I was checking all my messages from my Firefox browser, but that seemed to kinda crap out on me. Guess it just couldn't handle all the tabs I had open for all the journal entries from my girl Z. So I sit here with my secondary browser, Google Chrome, open.
Now, on to business. My sister finally had her baby. Though the plan was to induce her because of her high blood pressure, which they did on December 9th, but it was taking her body forever to make any changes that would bring on labor. All of the stress on her body led the doctors to the decision to take the baby via c-section. So at 4:35 am on December 12th, 2013, I was able to welcome my nephew Anthony Douglas Webster, into the world. Well... sort of. I didn't get to see him after he was born. They gave my sister about an hour to spend with him, to bond, and then took him to the nursery to do all their little tests and whatnot. In fact, I left the hospital sometime after 8am, after having called into work and telling my boss that I wouldn't be able to come in. And wouldn't you know, that shit head boss of mine tried to convince me to come in at 11am. Now when I called him it was just after 7am, and I told him that I hadn't slept in 24 hours and that I was going home to do that. He said I could just come in later, go home, go to bed and be in by 11. What I neglected to tell him, and what he fails to realize is that 1) I live about 30 minutes from my place of work, 2) We were in the middle of a snow storm, and I REFUSE to take the highway in shitty weather conditions, 3) For me to make his time frame work, I would get MAYBE an hour of sleep since I would have to get up two hours before my start time, allowing me to get ready and make the drive out to work. HELL NO! I told him flat out that I wasn't going to do that. That man is notorious for the guilt trip. Fucker.
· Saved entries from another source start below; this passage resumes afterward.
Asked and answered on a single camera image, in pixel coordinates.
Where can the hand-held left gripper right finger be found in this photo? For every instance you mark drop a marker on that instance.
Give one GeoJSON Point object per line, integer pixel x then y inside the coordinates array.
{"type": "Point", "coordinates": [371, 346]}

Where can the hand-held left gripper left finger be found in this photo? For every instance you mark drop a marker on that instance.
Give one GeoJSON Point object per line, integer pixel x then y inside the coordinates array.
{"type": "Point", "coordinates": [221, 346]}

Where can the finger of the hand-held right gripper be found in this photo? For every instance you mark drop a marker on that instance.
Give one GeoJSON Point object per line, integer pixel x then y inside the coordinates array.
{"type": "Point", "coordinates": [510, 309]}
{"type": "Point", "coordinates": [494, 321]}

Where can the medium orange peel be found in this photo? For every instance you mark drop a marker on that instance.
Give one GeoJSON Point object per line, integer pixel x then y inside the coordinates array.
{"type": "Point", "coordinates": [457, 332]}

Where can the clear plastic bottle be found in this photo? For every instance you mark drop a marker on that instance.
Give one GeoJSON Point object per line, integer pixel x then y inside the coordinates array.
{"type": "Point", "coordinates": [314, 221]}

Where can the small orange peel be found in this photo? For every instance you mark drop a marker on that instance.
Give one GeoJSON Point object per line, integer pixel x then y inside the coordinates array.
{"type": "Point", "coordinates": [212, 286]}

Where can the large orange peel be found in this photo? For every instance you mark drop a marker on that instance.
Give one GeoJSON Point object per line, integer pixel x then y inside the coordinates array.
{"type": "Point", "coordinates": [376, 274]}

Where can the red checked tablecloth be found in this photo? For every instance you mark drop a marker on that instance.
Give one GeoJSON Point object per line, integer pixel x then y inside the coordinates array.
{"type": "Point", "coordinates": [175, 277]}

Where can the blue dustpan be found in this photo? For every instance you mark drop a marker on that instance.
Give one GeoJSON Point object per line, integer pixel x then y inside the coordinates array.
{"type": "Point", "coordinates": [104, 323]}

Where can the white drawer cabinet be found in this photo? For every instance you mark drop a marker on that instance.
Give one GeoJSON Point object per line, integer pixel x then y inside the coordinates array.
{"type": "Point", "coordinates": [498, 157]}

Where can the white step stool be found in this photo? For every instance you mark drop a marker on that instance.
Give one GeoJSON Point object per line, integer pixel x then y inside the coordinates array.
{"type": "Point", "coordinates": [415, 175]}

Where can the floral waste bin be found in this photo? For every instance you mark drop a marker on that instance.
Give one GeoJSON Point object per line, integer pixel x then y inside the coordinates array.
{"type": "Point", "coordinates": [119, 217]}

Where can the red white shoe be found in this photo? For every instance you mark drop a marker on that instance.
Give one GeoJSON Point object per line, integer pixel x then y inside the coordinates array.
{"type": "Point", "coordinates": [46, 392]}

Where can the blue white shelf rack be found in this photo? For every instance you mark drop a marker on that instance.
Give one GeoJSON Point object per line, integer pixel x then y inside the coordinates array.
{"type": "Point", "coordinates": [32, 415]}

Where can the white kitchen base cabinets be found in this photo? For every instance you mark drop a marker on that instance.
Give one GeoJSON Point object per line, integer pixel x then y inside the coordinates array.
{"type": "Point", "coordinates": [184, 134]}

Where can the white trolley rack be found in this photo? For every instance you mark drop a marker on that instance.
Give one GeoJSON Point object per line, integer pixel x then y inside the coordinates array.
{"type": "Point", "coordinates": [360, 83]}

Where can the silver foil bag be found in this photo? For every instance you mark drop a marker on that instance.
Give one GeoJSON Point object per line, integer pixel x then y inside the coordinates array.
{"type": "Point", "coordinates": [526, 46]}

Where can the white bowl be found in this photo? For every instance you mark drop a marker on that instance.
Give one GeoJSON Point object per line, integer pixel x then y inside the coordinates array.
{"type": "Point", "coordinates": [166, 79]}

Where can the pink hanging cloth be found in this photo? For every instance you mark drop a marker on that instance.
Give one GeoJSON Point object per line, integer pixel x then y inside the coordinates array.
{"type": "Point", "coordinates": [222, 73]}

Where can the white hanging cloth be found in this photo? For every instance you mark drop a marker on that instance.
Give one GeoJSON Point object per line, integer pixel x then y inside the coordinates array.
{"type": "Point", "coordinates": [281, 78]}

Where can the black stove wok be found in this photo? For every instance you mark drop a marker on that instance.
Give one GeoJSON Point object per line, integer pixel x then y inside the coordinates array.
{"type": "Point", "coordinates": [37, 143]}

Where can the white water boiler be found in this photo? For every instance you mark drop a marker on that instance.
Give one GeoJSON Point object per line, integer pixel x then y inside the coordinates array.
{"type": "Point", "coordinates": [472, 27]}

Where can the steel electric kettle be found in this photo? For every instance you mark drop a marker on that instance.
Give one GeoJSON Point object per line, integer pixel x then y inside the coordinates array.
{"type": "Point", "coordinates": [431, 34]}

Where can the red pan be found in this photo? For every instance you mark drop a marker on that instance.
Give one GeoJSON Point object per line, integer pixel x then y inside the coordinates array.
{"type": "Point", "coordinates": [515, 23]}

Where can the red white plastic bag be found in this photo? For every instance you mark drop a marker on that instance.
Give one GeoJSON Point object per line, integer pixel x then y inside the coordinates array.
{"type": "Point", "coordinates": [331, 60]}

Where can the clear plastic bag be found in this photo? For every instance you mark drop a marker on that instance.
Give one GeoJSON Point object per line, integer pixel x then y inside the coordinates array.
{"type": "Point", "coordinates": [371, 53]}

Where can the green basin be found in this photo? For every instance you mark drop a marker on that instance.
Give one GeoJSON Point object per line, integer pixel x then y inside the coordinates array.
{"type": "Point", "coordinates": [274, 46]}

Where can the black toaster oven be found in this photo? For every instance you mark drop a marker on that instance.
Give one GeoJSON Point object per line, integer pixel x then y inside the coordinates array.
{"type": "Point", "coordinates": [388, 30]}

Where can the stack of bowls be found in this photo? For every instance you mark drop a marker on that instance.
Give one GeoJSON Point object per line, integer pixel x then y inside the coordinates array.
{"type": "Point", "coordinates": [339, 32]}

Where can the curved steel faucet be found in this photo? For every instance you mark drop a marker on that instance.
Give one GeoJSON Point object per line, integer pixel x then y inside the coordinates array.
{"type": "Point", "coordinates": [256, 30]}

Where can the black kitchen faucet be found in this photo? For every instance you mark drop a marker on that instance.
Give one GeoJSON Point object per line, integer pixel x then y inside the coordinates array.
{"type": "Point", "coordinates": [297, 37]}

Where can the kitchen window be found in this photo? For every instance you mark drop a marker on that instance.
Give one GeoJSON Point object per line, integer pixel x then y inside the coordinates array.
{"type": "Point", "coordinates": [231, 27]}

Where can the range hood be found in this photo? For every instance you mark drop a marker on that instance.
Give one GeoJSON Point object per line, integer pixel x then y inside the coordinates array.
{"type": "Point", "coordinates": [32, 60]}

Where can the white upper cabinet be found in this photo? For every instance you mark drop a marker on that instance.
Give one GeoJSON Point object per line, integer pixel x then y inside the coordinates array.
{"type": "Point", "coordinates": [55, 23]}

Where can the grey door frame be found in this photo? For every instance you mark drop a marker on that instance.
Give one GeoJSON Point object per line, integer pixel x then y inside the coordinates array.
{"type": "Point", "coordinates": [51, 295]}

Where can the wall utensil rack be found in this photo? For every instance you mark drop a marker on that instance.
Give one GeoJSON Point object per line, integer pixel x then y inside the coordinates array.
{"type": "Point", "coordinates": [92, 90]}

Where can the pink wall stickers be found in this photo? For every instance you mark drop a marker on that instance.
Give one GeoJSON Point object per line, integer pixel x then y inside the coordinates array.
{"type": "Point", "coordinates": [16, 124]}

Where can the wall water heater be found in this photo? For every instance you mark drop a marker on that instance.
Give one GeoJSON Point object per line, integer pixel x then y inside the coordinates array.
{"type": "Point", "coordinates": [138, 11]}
Christmas was a blast. Not. Midday on Sunday the 22nd, I hear a huge crack, and the lights in my room begin to flicker. Then suddenly, the house goes dark. I look outside and our whole street went dark. A branch from the tree two houses down from me broke, fell on the power lines and snapped the telephone pole, cutting the power to the entire street. Two days later the electric company has sent people out to fix the damage. By 4pm on Christmas eve, we have power again... fooooooor about an hour. Again, I see the lights flicker, and total darkness. This time it was the transformer on the pole by my house that decided it was a good time to catch on fire. So outside of that hour, we spent about 3 days in the cold. Granted we still had city water and gas, so we could use the stove and take hot showers, which we did. We took pots, filled them with water, and set them on the stove so that the steam would warm the living room and kitchen. Everyone in the house pretty much stayed in those rooms while the power was out. It's harder to do all that when there's a week old infant in the house. Thankfully, everything was fixed by 11pm on Christmas Day. I don't think I could have gone another day like that.
I did spend Christmas day over at a friends house, since several weeks before she invited me to her house for Christmas dinner with her family. And as usual, I helped her cook. But because her Mother-in-law is a freak, my friend ended up having two separate family dinners at her house, which I helped prepare for both. The second one was just this past weekend, and was with her in-laws. Mind you, her in-laws contain within them, my ex-boyfriend. I don't think he enjoyed the fact that I was there, but she's my best friend, her hubby adores me and that ain't changing anytime soon. He did manage to piss me off though. My friend, her hubby and I have this running joke about being "The other wife". It came about because I'm there often, and I help cook dinner. All three of us laugh at it, and it's an inside joke, essentially. At dinner with the in-laws, that joke was made by my friends hubby, he said something like, "She's my other wife", and my ex, thinking he's fucking hilarious, says, "Sloppy seconds?". If it wasn't a family gathering, I'd have punched him into next millennium. He got reprimanded for that comment by his mother, but I should have spoken up. I didn't of course, because I know the kind of shit that comes out of my mouth, and there were small children there. Asshat.
Other than the bar fight I broke up, which I won't get into because this journal is already long enough, I would say that I'm enjoying my days off. I better, since after Wednesday, I won't have any time off, outside of the weekends, until April... unless I schedule it, which requires the vacation calendar to get to me, and I have no idea who has it right now. Soooo... off to bed I guess.